ホンダのスポーツのDNAが“ニュル”で解き放たれた

世界有数の耐久レース「ニュルブルクリンク24時間レース」は、ドイツばかりではなく世界中から注目されるレースである。その舞台となるのはドイツ北西部のニュルブルクにあるサーキット、「ニュルブルクリンク(ニュルとも呼ばれる)」である。ここはノルトシュライフェ(北コース)と呼ばれる全長20.832kmのコースと5.1kmのグランプリコースで構成されているが、ニュルブルクリンク24時間レースは、この2つのコースを使って文字どおり24時間もの間、決勝レースが行われる。

ニュルブルクリンク24時間レース決勝直前の体験走行時間に突然現れたホンダ車。前がNSX、後ろがシビック タイプR。

またニュルブルクリンクは、クルマ好きの聖地ともなっていて、いつかはここを走ってみたいと多くのドライバーが憧れる場所でもある。さらにここは世界中の自動車メーカーが新型車の開発に使う難コースで、「ニュルでこの走りができれば合格」といった評価基準にされている場所でもある。それは日本車メーカーも同じで、とくにホンダはニュルでの走りにとても力を入れている。

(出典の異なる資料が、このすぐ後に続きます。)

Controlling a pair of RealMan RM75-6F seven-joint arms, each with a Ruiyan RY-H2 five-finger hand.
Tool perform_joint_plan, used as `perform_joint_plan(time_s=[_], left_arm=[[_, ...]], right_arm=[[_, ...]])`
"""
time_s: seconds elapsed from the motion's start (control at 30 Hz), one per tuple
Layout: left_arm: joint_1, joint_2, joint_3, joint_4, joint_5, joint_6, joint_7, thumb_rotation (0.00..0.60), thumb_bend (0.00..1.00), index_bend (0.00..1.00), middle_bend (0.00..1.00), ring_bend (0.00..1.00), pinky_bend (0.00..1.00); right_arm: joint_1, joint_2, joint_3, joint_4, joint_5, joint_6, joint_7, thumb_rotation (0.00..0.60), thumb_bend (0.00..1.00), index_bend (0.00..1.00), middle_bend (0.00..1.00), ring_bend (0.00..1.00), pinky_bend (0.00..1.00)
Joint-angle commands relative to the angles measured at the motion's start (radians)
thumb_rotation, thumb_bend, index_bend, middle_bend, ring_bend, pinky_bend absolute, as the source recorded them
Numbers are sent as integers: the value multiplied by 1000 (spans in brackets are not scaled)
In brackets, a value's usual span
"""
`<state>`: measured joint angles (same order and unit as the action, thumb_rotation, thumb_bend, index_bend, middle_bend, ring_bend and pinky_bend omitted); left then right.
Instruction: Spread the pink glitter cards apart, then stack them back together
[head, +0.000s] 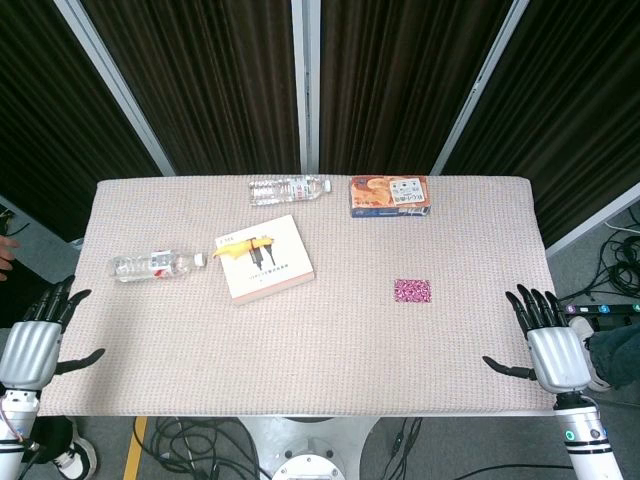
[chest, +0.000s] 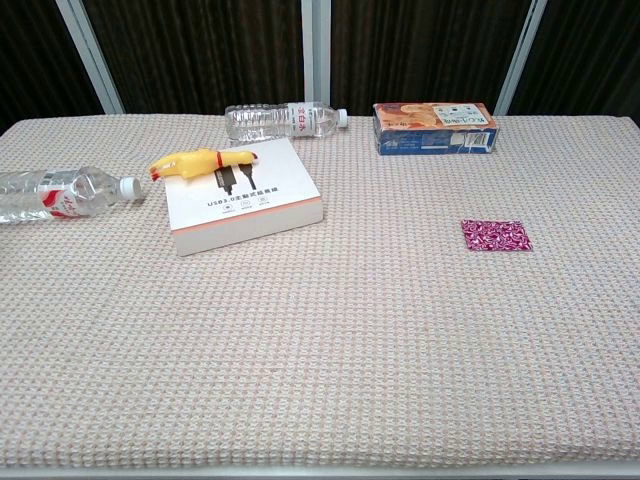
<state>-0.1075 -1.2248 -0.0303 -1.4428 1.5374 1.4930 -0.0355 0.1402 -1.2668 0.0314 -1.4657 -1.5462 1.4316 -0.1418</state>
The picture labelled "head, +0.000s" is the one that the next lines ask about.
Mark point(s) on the orange blue snack box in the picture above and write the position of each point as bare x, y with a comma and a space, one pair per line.
385, 197

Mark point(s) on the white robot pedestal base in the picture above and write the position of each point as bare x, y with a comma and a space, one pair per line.
310, 442

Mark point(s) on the clear bottle red label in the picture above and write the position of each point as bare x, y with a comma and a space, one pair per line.
150, 266

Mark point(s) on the dark jeans leg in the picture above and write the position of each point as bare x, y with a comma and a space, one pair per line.
617, 355

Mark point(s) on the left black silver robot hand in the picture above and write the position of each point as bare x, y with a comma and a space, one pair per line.
27, 350

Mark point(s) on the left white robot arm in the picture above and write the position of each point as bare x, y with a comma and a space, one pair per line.
15, 412

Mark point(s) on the yellow floor tape strip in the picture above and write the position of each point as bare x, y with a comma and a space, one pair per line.
135, 450

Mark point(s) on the person bare hand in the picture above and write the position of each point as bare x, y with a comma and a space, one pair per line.
5, 255

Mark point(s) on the clear bottle white pink label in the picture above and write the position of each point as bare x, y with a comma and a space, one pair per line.
285, 190

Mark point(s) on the dark brown curtain panel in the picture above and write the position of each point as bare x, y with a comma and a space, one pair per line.
50, 125
210, 85
400, 85
575, 125

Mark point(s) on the pink waffle weave tablecloth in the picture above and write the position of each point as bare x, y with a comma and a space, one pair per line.
325, 350

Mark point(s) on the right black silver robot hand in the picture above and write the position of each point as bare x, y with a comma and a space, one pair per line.
555, 355

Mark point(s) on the black white sneaker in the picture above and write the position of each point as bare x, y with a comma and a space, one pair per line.
75, 457

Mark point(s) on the pink patterned block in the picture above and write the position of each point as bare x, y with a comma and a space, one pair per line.
412, 290

シビック タイプRは7分43秒80というニュルブルクリンク北コースのFF最速(ラップタイム)という称号を持つ。

たとえばホンダ シビック タイプRは、ニュルブルクリンク北コースのFF車最速タイムの記録ホルダーだ。ラップタイムは7分43秒80。先代シビック タイプRが記録した7分50秒63をなんと7秒近く縮めている。さらにポルシェもコルベットもルニーも“ニュル最速”の称号を日々、争っている。

ニュルブルクリンクに行ったら絶対に買ってしまうコースレイアウトのステッカー。実は筆者も色と大きさ違いで5枚ほど買ってしまいました。

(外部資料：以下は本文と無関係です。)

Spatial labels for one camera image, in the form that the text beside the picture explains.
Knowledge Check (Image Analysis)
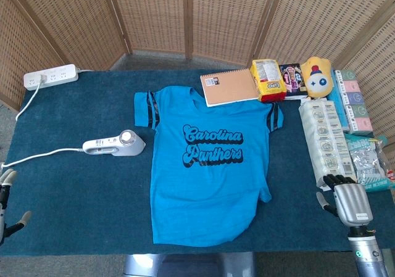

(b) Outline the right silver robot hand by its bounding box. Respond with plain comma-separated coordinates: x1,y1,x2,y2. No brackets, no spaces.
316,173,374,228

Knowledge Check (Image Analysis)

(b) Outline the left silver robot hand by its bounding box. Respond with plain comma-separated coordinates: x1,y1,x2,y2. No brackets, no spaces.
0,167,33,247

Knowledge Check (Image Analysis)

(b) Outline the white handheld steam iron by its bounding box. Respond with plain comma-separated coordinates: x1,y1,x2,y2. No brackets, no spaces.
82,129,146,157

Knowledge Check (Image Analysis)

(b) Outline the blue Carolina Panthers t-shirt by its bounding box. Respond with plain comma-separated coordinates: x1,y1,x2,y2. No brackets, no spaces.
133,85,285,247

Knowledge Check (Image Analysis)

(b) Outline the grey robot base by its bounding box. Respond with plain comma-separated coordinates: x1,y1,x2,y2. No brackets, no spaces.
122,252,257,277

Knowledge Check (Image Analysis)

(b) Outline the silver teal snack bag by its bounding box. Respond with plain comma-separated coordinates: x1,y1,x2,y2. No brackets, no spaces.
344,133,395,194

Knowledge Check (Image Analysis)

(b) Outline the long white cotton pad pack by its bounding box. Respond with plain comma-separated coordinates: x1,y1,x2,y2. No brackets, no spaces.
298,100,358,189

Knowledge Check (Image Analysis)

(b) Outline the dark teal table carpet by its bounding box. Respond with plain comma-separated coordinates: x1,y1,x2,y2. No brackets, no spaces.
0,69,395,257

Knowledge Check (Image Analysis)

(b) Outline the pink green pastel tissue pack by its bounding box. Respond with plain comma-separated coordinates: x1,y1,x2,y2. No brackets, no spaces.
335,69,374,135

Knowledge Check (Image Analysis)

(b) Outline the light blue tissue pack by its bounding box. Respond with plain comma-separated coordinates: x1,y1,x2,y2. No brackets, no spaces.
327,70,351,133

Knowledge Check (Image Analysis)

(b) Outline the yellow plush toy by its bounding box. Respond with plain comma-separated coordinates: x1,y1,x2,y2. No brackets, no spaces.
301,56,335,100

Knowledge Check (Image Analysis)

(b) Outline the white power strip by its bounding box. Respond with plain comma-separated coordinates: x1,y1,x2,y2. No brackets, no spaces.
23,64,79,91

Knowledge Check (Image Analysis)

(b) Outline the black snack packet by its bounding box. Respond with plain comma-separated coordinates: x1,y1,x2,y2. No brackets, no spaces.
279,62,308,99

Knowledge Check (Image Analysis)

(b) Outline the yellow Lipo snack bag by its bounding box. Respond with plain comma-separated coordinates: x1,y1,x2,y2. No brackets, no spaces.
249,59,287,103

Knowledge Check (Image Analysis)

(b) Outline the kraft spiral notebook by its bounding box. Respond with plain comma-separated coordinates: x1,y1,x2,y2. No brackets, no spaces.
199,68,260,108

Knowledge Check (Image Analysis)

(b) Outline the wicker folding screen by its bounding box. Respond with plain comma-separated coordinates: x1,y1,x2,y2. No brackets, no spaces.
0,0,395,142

そんなニュルブルクリンク24時間レースの決勝レーススタートの直前に、なんとも幸運なことだがこの聖地を私自身も走ることができた。もともとここは走行券さえ買えば誰でも走ることができるのだが、今回は特別に世界有数の有名レースの直前、つまりすでにコースサイドに観客がいる状態での走行である。こんなエキサイティングなことは滅多にあるもんではない。

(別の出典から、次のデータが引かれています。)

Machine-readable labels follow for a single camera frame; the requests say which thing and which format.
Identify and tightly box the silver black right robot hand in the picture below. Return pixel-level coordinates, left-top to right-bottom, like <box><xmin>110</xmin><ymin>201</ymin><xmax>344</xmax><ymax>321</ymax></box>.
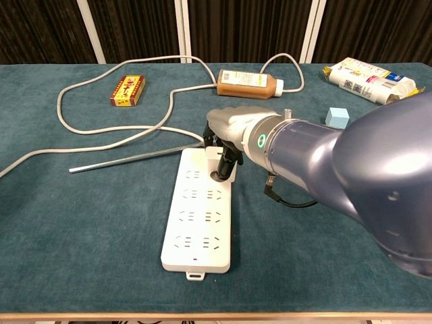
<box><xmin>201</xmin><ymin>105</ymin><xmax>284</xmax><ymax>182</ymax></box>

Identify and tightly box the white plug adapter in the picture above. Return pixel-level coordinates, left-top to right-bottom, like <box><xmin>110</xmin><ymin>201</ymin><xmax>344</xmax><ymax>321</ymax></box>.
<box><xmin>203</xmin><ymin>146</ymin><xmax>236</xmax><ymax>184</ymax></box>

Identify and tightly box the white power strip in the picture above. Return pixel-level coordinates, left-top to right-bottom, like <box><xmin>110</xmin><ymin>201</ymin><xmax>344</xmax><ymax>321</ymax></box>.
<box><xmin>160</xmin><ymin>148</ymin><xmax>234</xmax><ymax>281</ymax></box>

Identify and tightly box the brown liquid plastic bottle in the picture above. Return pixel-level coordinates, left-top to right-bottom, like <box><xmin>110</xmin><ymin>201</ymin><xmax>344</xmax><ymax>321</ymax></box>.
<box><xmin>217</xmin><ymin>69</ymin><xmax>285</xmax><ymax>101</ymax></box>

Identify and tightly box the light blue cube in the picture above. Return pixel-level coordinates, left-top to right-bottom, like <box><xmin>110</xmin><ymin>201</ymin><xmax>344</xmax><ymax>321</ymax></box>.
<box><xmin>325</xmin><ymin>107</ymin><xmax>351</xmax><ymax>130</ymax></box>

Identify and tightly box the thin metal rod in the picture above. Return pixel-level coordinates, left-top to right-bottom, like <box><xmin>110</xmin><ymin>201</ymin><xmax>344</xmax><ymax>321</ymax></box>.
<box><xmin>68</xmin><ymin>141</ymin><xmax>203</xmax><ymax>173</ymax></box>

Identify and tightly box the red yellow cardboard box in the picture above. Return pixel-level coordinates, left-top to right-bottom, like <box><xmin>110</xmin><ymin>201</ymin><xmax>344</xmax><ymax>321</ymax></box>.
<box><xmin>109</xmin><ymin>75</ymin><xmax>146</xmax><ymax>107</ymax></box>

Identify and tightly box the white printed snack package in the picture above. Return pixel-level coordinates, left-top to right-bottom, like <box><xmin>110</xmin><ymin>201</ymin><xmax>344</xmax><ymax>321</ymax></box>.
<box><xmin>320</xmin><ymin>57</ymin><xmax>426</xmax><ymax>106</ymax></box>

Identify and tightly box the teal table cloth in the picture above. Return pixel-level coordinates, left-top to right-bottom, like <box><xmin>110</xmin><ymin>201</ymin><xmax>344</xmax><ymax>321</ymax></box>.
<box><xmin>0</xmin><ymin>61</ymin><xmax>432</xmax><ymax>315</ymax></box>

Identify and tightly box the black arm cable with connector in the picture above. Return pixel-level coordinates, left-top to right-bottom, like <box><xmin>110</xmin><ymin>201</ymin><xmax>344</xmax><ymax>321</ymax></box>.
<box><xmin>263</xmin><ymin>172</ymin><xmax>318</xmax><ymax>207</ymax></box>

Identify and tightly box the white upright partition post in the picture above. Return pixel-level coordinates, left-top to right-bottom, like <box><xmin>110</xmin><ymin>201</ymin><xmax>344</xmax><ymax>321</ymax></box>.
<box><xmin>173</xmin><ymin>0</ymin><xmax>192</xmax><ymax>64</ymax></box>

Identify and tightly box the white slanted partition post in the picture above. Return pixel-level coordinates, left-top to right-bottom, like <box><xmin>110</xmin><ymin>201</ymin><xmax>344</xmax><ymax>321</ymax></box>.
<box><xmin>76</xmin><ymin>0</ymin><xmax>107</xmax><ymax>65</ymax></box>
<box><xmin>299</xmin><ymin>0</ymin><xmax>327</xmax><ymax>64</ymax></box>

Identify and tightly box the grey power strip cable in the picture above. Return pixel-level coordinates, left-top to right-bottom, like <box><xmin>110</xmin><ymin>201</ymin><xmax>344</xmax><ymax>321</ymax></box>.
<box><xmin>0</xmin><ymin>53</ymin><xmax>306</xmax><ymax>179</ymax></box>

そこで自分の走行順を待っていると現れたのが、ホンダのNSXとシビック タイプRだった。同じボディカラーで揃え、颯爽とスタート場所にやってきたのだ。そしてタイプRはリアハッチにニュルのステッカーをまさに今、貼ろうとしているところ。彼もそうとう気合いが入っているに違いない。

この日のニュルブルクリンク体験走行に集まったホンダ車はこの3台。すべて同じブルーのボディカラーで、当日はかなり目立つ存在だった。

サムズアップして「ナイスカー!」と声をかけると、「最速の称号を持つシビック タイプRでニュルブルクリンクを走れるなんて、こんなクール!なことないじゃん」とドライバーの彼は笑顔で言う。そのためにシビック タイプRに乗ってきたのだ、とも。

サーキットでこそ、その実力を存分に解き放てるシビック タイプR。これこそがホンダのスポーツの濃厚なDNAが受け継がれている1台だと言えるだろう。